Der junge Mann war von den Organisatoren der Christuskirche mit Bedacht eingeladen worden. Erst vor zwei Jahren hatte Hell an der Walcker-Orgel konzertiert und sein Publikum erfreut, obwohl das Instrument aus dem Jahr 1902 merkliche und hörbare Schwächen gezeigt hatte.
Nun ist die Restaurierung vollzogen. Mit fast 300 000 Euro war das Instrument aus Zeiten der deutschen Orgelromantik mit einem schlüssigen Gesamtkonzept zu neuem Glanz zu erhoben worden. Am Samstag bewies Felix Hell, dass dieses Konzept passt. Der Klangreichtum, begründet in 36 Registern und vielfältigen Kopplungsmöglichkeiten der drei Manuale und des Pedals untereinander, gereicht nun auch den filigransten Werken romantischen Schaffens zur Ehre.

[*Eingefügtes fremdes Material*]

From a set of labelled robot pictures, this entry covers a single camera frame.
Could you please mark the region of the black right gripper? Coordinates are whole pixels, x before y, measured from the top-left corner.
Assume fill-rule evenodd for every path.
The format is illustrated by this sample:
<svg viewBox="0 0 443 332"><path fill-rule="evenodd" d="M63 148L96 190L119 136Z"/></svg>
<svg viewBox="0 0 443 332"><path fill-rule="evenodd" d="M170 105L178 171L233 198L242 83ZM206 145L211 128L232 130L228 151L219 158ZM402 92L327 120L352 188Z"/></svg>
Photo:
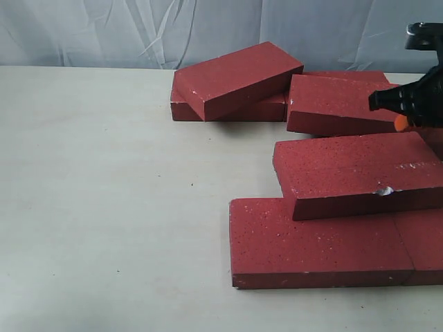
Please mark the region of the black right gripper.
<svg viewBox="0 0 443 332"><path fill-rule="evenodd" d="M434 66L418 81L406 88L397 86L375 91L369 98L369 109L386 109L407 113L395 118L395 130L414 127L442 127L442 66Z"/></svg>

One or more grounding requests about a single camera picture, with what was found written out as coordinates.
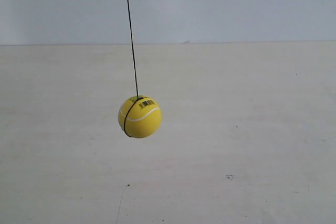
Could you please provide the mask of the yellow tennis ball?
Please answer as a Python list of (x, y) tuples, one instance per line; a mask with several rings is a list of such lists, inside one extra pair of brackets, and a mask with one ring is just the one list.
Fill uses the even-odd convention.
[(155, 133), (161, 125), (162, 112), (151, 97), (140, 95), (127, 99), (118, 112), (118, 122), (123, 132), (132, 138), (145, 138)]

Und so wählte Hell sein Programm passend zur Orgel. Nach dem obligatorischen Johann Sebastian Bach (Präludium und Fuge Es-Dur) in klassischer, mathematisch präziser Intonation, spielte der Musiker die Sonate Nr. 2 in c-moll von Felix Mendelssohn-Bartholdy. Dessen fließende Opulenz mit reichlicher Nutzung romantischer Stilmittel wie Vorhalte oder Nebenharmoniken zeigte die Möglichkeiten der Orgel. Hell zeigte Einfühlungsvermögen bei der Registrierung, ließ Akkorde kraftvoll und stark voranschreiten, um später mit zurückhaltender Registerwahl sanfte Melodien flüstern zu lassen.
Das Können des jungen Mannes ist über Zweifel erhaben. Mit 12 Jahren war er Jungstudent an der Hochschule für Kirchenmusik in Heidelberg, mit 14 hatte er bereits ein Vollstipendium an der renommierten Juilliard School in New York inne. Seither lebt der Pfälzer in den USA, was sich auch an sprachlichem und musikalischem Habitus zeigt. Effektvoll und ohne Schüchternheit kredenzt er dem Publikum besondere akustische Freuden. Hauptsächlich zwischen Spätromantik und Impressionismus angesiedelte Werke prägten das samstägliche Konzert. Dabei konnte Hell die Möglichkeiten der Orgel voll ausschöpfen und Namen wie Eugene Gigout, Max Reger, Maurice Durufle und Feliox-Alexandre Guilmant als Komponisten hochemotionaler Tondichtungen zu neuen Ehren führen.